● **What the task asks**: Restate word for word the lines of the records below, starting at the line that contains "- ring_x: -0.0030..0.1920" and ending at the line that contains "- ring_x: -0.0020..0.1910", with both of those lines included and nothing else.

(Collection entries)

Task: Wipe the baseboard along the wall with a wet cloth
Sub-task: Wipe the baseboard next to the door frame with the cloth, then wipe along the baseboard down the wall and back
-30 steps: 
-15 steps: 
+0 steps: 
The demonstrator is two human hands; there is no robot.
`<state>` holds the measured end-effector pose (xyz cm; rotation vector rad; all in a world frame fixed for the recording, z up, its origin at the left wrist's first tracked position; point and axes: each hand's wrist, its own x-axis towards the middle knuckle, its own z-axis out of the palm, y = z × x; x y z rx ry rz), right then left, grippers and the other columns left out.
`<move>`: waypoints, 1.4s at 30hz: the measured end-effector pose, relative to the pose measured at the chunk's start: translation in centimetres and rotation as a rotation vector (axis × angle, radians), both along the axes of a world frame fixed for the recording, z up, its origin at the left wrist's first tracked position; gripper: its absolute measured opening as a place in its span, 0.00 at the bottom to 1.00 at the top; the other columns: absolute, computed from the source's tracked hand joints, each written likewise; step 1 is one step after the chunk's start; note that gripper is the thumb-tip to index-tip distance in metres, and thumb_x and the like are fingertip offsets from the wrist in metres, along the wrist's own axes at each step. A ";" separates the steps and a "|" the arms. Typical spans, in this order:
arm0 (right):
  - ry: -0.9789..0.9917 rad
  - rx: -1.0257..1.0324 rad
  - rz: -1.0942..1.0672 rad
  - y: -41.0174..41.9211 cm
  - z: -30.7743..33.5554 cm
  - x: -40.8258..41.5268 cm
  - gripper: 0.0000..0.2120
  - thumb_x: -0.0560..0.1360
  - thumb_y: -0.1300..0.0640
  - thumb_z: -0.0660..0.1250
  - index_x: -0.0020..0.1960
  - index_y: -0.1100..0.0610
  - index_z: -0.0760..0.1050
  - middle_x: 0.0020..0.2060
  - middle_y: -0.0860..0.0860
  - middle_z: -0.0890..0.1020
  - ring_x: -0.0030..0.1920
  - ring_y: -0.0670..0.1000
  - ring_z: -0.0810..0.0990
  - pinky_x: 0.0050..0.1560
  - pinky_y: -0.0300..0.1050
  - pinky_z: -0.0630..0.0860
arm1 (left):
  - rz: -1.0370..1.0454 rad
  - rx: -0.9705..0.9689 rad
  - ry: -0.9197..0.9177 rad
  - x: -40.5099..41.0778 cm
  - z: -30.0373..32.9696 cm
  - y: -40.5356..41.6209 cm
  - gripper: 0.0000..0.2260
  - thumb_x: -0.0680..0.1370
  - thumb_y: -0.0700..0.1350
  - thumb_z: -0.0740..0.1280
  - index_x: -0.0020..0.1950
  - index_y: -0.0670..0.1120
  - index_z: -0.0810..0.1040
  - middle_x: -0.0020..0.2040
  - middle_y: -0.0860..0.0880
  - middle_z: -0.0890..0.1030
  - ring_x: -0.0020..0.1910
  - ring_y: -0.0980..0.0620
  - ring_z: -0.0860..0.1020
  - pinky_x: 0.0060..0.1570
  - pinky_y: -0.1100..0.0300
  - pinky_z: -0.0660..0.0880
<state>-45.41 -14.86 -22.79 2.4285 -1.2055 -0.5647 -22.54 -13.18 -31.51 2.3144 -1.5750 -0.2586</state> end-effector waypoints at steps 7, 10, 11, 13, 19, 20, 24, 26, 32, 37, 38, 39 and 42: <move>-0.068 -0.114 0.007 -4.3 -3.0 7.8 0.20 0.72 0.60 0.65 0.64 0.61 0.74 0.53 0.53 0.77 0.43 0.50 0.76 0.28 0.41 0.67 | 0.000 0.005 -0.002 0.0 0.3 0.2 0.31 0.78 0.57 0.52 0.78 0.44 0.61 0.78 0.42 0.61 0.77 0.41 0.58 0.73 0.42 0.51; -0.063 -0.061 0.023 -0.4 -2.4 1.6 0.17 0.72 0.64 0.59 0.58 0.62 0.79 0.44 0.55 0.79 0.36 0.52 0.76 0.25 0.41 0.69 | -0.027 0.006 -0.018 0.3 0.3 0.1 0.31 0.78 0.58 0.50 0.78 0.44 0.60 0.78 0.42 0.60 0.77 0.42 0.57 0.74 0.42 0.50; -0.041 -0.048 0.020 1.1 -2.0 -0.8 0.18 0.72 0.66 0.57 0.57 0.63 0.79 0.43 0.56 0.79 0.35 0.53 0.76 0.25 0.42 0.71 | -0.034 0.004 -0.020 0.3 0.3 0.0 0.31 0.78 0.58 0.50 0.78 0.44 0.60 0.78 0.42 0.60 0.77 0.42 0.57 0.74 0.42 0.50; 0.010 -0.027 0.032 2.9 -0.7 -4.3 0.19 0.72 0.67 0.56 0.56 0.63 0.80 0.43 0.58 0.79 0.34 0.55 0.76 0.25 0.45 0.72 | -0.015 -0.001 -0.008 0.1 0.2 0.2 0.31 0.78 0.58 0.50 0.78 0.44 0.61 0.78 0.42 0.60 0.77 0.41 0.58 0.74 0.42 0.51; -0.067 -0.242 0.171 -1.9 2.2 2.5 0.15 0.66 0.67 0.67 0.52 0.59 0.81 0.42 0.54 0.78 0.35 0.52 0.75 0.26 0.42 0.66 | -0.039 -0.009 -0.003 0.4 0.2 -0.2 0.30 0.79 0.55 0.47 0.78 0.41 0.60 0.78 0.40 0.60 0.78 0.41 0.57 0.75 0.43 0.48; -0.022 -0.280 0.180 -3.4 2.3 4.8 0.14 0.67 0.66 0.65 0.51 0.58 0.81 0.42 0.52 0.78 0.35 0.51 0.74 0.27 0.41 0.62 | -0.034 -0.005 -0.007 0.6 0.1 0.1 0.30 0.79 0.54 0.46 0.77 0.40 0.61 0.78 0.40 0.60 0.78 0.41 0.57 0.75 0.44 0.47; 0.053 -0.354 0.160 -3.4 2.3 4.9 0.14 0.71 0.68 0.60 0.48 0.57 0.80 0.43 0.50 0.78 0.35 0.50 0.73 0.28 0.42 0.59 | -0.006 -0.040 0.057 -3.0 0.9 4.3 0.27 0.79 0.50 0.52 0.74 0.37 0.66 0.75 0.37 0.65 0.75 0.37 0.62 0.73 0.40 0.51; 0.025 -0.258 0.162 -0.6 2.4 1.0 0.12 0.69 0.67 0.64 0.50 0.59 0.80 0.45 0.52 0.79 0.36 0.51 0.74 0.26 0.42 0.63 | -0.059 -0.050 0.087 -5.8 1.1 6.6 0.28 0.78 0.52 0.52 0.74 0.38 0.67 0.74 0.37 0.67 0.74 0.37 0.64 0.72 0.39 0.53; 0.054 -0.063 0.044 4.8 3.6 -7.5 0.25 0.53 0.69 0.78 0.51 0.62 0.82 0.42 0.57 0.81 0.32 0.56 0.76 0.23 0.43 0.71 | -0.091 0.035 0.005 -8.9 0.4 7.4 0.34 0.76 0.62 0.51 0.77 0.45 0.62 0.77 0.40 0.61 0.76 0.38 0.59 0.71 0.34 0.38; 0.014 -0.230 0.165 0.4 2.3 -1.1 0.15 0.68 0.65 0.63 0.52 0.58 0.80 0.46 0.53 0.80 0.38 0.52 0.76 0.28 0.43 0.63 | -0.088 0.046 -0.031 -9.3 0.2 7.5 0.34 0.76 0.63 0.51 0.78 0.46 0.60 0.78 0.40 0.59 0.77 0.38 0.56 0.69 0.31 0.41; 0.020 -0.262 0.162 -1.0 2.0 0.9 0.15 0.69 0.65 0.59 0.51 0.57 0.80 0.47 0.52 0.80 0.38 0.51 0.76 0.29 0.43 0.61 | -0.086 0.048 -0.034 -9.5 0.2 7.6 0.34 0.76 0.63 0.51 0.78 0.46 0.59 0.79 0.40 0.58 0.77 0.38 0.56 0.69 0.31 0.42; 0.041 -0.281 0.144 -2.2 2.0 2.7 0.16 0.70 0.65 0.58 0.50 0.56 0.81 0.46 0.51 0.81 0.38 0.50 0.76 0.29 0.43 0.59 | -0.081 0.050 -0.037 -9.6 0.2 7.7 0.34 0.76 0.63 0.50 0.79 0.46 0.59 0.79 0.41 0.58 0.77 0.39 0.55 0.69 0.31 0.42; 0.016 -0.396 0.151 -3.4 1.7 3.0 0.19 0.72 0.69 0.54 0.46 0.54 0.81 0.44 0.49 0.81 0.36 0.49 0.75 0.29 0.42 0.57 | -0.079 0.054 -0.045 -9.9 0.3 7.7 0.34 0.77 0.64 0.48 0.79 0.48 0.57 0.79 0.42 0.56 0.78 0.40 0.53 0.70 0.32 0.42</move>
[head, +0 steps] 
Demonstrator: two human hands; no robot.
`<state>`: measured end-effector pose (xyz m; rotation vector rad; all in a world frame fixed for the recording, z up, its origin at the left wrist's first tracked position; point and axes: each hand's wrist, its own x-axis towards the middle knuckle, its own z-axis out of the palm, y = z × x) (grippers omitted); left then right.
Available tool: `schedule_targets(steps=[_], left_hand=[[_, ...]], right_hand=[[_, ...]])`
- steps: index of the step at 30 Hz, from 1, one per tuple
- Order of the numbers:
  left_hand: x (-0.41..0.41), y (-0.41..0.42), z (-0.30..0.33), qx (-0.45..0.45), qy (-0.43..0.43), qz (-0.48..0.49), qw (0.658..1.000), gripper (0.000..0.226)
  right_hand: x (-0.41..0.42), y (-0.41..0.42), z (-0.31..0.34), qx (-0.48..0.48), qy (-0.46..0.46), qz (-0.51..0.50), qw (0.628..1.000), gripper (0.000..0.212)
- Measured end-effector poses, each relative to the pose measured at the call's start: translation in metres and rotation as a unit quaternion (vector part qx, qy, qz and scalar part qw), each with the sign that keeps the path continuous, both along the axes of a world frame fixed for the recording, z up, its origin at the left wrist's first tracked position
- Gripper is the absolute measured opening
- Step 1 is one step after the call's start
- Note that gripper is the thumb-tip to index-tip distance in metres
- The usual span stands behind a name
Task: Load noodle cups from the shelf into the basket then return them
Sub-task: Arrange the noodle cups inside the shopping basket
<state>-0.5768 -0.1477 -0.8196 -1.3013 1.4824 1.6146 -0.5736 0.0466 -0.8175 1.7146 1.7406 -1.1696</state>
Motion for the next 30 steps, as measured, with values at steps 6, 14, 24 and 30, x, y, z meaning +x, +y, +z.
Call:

● **Exercise result**:
  - ring_x: -0.0030..0.1920
  - ring_y: -0.0670..0.1000
  - ring_z: -0.0810..0.0990
  - pinky_x: 0.0050..0.1560
  - pinky_y: -0.0300..0.1050
  - pinky_z: -0.0630..0.0860
arm1 (left):
  - rz: -1.0370..1.0454 rad
  - rx: -0.9705..0.9689 rad
  - ry: -0.9197..0.9177 rad
  - x: -40.5099..41.0778 cm
  - z: -30.0373..32.9696 cm
  - y: -40.5356..41.6209 cm
  - gripper: 0.0000..0.2260
  - thumb_x: -0.0680..0.1370
  - thumb_y: -0.0700..0.1350
  - thumb_z: -0.0740..0.1280
  - index_x: -0.0020..0.1950
  - index_y: -0.0670..0.1120
  - index_z: -0.0810..0.1040
  - middle_x: -0.0020..0.2040
  - middle_y: -0.0860..0.0880
  - middle_z: -0.0890..0.1030
  - ring_x: -0.0020..0.1910

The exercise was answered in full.